Tuesday, March 23, 2010

Greenhouse Bloom 4 . . .

Each day there are more blooms in the greenhouse. Three or four years ago when I was younger, I used to call this my "grinhouse" because every time I walked in, I grinned. Now that I am more mature, I just call it my greenhouse! :-) I don't maintain an inventory of other hybridizer's introductions, but I do use some in the greenhouse. There were two this morning worthy of mention, the first, Jeff Salter's 2010 introduction, H. 'Emerald Dream', a pale flower infused with a lot of green and very green edge on a 30" plus scape. The image below is that of Jeff's and used with permission.
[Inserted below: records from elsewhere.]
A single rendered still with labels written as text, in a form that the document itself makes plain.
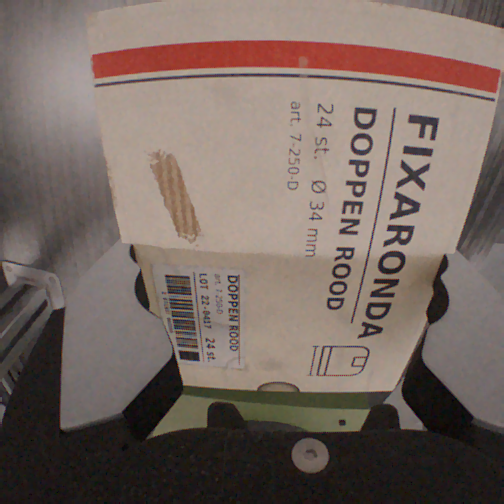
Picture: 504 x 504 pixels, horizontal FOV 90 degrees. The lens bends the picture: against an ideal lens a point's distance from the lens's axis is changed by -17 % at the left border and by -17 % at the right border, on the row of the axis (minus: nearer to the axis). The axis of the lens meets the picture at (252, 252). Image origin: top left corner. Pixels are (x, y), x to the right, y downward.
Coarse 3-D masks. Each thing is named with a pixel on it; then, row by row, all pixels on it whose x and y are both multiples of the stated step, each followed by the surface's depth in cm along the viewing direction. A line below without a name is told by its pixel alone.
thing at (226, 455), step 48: (192, 432) 5; (240, 432) 5; (288, 432) 5; (336, 432) 5; (384, 432) 4; (432, 432) 4; (96, 480) 4; (144, 480) 4; (192, 480) 4; (240, 480) 4; (288, 480) 4; (336, 480) 4; (384, 480) 4; (432, 480) 4; (480, 480) 4
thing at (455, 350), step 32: (448, 256) 10; (448, 288) 8; (480, 288) 8; (448, 320) 7; (480, 320) 7; (416, 352) 7; (448, 352) 6; (480, 352) 6; (416, 384) 6; (448, 384) 6; (480, 384) 5; (416, 416) 10; (448, 416) 5; (480, 416) 5
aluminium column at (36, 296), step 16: (16, 288) 31; (32, 288) 32; (0, 304) 28; (16, 304) 29; (32, 304) 30; (48, 304) 34; (0, 320) 27; (16, 320) 28; (32, 320) 31; (0, 336) 25; (16, 336) 29; (32, 336) 31; (0, 352) 25; (16, 352) 28; (0, 368) 25
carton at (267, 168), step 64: (192, 0) 7; (256, 0) 7; (320, 0) 6; (128, 64) 7; (192, 64) 7; (256, 64) 7; (320, 64) 7; (384, 64) 7; (448, 64) 7; (128, 128) 8; (192, 128) 8; (256, 128) 8; (320, 128) 8; (384, 128) 8; (448, 128) 8; (128, 192) 10; (192, 192) 9; (256, 192) 9; (320, 192) 9; (384, 192) 9; (448, 192) 9; (192, 256) 11; (256, 256) 11; (320, 256) 10; (384, 256) 10; (192, 320) 12; (256, 320) 12; (320, 320) 12; (384, 320) 12; (192, 384) 15; (256, 384) 14; (320, 384) 14; (384, 384) 14
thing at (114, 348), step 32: (128, 256) 10; (96, 288) 8; (128, 288) 8; (96, 320) 7; (128, 320) 7; (160, 320) 7; (64, 352) 6; (96, 352) 6; (128, 352) 6; (160, 352) 6; (64, 384) 6; (96, 384) 6; (128, 384) 6; (160, 384) 6; (64, 416) 5; (96, 416) 5; (128, 416) 5; (160, 416) 6
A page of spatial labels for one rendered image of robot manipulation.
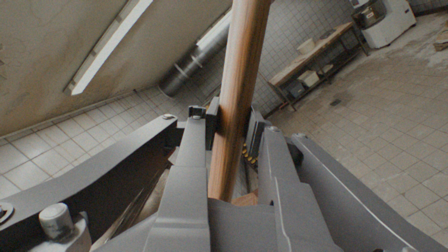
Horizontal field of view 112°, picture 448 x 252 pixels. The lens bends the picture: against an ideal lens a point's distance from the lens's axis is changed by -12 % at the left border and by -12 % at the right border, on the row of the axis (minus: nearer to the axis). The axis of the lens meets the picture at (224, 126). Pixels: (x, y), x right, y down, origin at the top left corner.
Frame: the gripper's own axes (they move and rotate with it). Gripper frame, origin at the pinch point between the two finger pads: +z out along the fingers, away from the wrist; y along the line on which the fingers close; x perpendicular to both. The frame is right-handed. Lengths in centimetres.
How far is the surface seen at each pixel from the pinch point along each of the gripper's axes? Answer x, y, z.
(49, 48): 2, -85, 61
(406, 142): -47, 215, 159
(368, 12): 154, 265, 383
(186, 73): -22, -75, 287
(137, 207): -111, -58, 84
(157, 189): -117, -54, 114
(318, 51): 64, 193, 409
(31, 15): 14, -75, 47
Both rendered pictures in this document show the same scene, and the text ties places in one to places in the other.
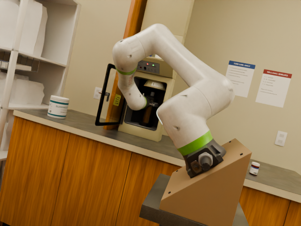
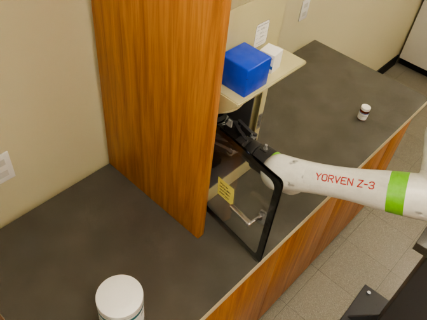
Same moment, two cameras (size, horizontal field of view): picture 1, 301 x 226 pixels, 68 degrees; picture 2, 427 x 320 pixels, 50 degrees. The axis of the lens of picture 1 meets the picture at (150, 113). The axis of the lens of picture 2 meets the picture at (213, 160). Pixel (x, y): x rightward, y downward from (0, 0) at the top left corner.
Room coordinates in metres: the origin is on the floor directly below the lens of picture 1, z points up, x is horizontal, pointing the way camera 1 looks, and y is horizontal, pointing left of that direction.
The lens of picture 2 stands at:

The second named cultivar blooming was Pat Stamile's H. 'Rock Solid' (2002). This is my first year growing this cultivar and purchased it for two reasons. I have seen some nice seedlings from it and it is dormant. I would like to see a larger bloom and a little taller, but I can work on that with my parent selection. Image courtesy of Pat Stamile, and used with permission.
Many of you know that I am enamored with the yellow daylily. I don't know why but it is the color of the first daylily we ever grew, yellow is such a great garden flower and the color stands out clear across the garden. I have hybridized and introduced several yellow daylilies. In 2009 I bloomed my finest yellow to date. A cross of H. 'Spectral Elegance' (Stamile 2002) as the pod parent (top left), and H. 'Wonder Of It All' (Carr 2006) as the pollen parent (bottom left). The resulting seedling is No. 2008 (below), a large 6 ½" heavily ruffled flower of great substance. Last year when it first bloomed, it had one of the finest branched scapes I have seen here on a first bloom seedling.


I started watching this bloom five days before it opened. It started by looking like it would be a small flower and open the next day. The fourth day prior to opening, it looked like the image below. The smaller bud on the right is what it looked like when I first started watching it. Above is the image as it bloomed today, five days after I first thought it would open.

Another of my H. 'Larry Allen Miller' seedlings to bloom today was No. 9021, a cross of H. 'Robert W. Carr' (pod parent upper left) X H. 'Larry Allen Miller', (pollen parent lower left) a very saturated purple with a great green throat and a white edge. Size is right around 6" with extremely wide petals.
Now, if I can just get my email straightened out, life would be very, very good.